Work instructions: Each line of the data below from the one holding "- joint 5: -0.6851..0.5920" to the one holding "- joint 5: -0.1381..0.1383", inclusive, is to be reproduced exactly; no other line belongs in the answer.
Segment Start: Supplied information
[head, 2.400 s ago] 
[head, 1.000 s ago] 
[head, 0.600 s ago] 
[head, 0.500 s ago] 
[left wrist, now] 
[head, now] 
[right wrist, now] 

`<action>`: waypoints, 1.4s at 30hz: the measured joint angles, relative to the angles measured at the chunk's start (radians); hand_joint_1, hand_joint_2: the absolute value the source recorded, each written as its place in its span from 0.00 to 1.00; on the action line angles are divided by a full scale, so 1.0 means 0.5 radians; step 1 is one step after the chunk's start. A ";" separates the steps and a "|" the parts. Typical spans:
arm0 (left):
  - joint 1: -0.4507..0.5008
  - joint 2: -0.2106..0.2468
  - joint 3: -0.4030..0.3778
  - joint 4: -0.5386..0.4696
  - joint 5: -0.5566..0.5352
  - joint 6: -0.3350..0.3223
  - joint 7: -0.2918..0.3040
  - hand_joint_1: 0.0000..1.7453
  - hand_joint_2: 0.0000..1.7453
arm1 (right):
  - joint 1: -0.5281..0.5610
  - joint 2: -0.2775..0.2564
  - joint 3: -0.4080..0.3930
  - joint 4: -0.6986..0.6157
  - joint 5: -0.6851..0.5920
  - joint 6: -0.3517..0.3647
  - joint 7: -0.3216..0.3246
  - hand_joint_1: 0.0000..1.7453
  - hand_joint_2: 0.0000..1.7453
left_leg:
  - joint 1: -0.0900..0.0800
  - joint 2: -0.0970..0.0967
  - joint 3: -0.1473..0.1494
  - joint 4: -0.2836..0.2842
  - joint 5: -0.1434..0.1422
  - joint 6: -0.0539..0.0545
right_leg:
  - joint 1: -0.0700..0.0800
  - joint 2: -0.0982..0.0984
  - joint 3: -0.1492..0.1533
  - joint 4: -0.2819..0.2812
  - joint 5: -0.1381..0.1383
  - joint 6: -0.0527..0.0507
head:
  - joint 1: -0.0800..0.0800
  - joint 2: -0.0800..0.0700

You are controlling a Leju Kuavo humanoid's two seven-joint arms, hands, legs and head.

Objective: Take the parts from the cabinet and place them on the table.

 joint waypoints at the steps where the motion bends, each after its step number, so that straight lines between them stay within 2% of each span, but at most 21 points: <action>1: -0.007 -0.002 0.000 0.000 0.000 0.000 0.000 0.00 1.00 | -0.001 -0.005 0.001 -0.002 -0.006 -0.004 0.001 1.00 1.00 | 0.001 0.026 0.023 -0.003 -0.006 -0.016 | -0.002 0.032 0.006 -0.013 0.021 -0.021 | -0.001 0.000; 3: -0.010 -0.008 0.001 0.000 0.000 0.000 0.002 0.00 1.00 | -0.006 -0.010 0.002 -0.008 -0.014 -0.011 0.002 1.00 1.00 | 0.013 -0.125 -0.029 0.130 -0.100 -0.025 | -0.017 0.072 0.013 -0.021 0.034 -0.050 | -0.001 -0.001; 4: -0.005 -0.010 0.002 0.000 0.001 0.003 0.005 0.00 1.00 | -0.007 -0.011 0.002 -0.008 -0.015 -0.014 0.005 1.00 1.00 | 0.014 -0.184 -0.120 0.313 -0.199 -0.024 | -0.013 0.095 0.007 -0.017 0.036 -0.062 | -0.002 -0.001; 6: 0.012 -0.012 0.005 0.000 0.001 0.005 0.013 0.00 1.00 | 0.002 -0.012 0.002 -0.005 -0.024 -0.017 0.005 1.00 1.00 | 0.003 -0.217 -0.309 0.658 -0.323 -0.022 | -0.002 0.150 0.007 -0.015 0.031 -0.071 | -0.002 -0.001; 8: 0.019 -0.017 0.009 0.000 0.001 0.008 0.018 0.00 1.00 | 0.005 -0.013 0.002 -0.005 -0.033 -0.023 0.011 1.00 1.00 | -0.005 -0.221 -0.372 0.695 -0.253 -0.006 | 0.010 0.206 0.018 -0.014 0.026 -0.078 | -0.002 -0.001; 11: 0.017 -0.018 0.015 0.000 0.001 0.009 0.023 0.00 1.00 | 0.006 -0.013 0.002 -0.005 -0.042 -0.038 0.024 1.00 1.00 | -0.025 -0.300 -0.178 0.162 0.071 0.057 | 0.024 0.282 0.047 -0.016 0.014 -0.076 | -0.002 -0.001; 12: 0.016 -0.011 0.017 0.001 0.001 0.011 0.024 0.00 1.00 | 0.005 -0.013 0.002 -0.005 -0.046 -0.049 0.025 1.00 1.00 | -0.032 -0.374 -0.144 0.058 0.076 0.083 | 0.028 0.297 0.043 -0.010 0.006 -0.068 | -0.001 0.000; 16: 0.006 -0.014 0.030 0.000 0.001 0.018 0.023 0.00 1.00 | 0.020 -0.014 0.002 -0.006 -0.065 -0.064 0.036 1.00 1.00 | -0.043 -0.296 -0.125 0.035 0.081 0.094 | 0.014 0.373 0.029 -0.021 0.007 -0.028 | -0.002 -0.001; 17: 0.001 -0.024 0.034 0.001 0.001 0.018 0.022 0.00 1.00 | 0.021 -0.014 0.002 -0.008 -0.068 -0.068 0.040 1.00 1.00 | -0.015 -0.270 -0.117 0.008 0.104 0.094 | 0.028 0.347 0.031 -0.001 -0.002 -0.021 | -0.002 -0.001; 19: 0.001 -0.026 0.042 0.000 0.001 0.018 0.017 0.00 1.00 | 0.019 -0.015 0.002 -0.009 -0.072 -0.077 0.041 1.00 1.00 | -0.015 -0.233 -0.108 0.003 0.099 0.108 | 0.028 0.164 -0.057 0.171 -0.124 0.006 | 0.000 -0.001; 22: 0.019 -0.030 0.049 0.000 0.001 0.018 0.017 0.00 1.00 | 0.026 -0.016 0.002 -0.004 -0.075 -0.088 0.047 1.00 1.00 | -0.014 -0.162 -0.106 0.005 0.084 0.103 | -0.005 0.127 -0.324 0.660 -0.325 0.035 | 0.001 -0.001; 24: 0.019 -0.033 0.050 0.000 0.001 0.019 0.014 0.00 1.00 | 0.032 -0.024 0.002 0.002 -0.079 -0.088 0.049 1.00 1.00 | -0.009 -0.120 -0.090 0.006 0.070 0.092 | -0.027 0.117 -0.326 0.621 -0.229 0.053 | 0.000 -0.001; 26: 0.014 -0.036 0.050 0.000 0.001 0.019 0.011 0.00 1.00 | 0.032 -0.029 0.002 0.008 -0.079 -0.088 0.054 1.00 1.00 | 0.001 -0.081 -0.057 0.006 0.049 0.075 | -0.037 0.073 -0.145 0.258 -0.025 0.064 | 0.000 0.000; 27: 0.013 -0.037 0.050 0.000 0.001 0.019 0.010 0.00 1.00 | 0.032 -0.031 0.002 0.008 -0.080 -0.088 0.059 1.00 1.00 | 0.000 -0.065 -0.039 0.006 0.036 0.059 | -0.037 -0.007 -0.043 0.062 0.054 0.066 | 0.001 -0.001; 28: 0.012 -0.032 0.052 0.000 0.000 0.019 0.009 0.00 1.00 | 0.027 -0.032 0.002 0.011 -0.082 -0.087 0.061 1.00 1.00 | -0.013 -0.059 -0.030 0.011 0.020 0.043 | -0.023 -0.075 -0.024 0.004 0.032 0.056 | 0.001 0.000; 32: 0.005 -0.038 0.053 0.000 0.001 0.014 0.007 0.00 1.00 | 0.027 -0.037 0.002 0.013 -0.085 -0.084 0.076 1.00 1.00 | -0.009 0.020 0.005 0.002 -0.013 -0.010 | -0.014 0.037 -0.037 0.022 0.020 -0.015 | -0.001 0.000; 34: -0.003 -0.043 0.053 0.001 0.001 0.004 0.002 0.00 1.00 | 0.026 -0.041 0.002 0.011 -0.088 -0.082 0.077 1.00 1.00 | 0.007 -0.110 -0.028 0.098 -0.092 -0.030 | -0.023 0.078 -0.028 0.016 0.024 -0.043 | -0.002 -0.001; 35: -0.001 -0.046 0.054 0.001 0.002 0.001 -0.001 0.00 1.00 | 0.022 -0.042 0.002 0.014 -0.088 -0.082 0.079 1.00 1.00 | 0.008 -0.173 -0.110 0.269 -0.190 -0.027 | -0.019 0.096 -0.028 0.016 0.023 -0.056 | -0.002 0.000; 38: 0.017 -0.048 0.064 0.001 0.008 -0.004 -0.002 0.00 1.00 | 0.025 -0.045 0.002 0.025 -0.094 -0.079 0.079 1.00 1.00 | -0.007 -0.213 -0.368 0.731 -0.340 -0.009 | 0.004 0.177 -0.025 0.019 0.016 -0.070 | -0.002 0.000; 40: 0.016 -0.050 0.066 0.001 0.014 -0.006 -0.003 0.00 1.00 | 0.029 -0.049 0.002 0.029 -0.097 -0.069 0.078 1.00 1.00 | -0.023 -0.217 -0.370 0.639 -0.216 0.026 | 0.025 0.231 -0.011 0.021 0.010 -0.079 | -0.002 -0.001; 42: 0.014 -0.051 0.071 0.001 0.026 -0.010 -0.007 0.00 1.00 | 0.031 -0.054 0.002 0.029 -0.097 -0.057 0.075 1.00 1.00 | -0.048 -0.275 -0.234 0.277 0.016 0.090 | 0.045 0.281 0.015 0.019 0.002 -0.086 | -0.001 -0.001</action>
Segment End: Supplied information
Task solution:
  - joint 5: -0.6851..0.5920
  - joint 6: -0.3517..0.3647
  - joint 7: -0.3216..0.3246
  - hand_joint_1: 0.0000..1.7453
  - hand_joint_2: 0.0000..1.7453
left_leg:
  - joint 1: -0.0900..0.0800
  - joint 2: -0.0970..0.0967
  - joint 3: -0.1473..0.1494
  - joint 4: -0.2836..0.2842
  - joint 5: -0.1434..0.1422
  - joint 6: -0.0539..0.0545
right_leg:
  - joint 1: -0.0700..0.0800
  - joint 2: -0.0982..0.0984
  - joint 3: -0.1492..0.1533
  - joint 4: -0.2819..0.2812
  - joint 5: -0.1381..0.1383

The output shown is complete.